### Instructions for the task
Starting from the first line below, repeat the data exactly through to the last.

### Raw data
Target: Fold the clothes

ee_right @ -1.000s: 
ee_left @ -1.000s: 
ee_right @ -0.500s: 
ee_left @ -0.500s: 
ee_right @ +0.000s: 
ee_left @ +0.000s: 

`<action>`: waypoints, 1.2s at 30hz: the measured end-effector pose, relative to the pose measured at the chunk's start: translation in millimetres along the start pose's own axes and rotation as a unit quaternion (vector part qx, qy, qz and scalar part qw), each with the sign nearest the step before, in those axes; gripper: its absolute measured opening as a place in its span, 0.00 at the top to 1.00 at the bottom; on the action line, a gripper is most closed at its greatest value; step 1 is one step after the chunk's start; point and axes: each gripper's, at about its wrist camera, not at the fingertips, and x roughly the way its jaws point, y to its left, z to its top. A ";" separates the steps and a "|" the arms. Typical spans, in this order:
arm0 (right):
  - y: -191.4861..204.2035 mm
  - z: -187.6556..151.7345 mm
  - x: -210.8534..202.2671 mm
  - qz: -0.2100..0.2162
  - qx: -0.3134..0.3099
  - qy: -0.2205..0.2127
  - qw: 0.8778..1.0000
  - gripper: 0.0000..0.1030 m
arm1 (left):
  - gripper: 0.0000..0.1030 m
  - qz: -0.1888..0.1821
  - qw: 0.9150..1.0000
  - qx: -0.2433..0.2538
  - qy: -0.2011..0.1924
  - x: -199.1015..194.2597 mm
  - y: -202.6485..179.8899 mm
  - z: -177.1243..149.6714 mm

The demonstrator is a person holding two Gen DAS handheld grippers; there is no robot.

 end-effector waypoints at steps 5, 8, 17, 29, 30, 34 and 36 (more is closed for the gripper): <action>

### Exercise solution
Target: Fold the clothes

ee_right @ -1.000s: 
ee_left @ -1.000s: 
ee_right @ -0.500s: 
ee_left @ -0.500s: 
ee_right @ +0.000s: 
ee_left @ +0.000s: 

`<action>`: waypoints, 1.2s at 30hz: the measured end-effector pose, relative to the pose measured at the chunk's start: translation in millimetres along the start pose's own axes and rotation as a unit quaternion (vector part qx, qy, qz and scalar part qw), each with the sign nearest the step before, in those axes; gripper: its absolute measured opening as a place in its span, 0.00 at the top to 1.00 at the bottom; on the action line, a gripper is most closed at its greatest value; step 1 is one step after the chunk's start; point and axes: each gripper's, at about its wrist camera, not at the fingertips, and x roughly the way its jaws point, y to its left, z to its top. A ";" separates the steps and a "|" the arms. Typical spans, in this order:
arm0 (right):
  - y: -191.4861..204.2035 mm
  - z: -187.6556..151.7345 mm
  - x: -210.8534..202.2671 mm
  - qz: -0.2100..0.2162
  - qx: -0.3134..0.3099
  - qy: -0.2205..0.2127
  - qw: 0.8778..1.0000
  - gripper: 0.0000..0.1030 m
arm1 (left):
  - gripper: 0.0000..0.1030 m
  - qz: -0.1888..0.1821
  - qw: 0.9150..1.0000
  - qx: -0.2433..0.2538
  - qy: -0.2011..0.1924
  - x: -199.1015..194.2597 mm
  - y: -202.6485..179.8899 mm
  - z: -177.1243..149.6714 mm

The demonstrator is a person holding two Gen DAS handheld grippers; there is no robot.

 end-effector waypoints at steps 5, 8, 17, 29, 30, 34 and 36 (more is closed for the gripper): <action>

Nothing further is required for this answer.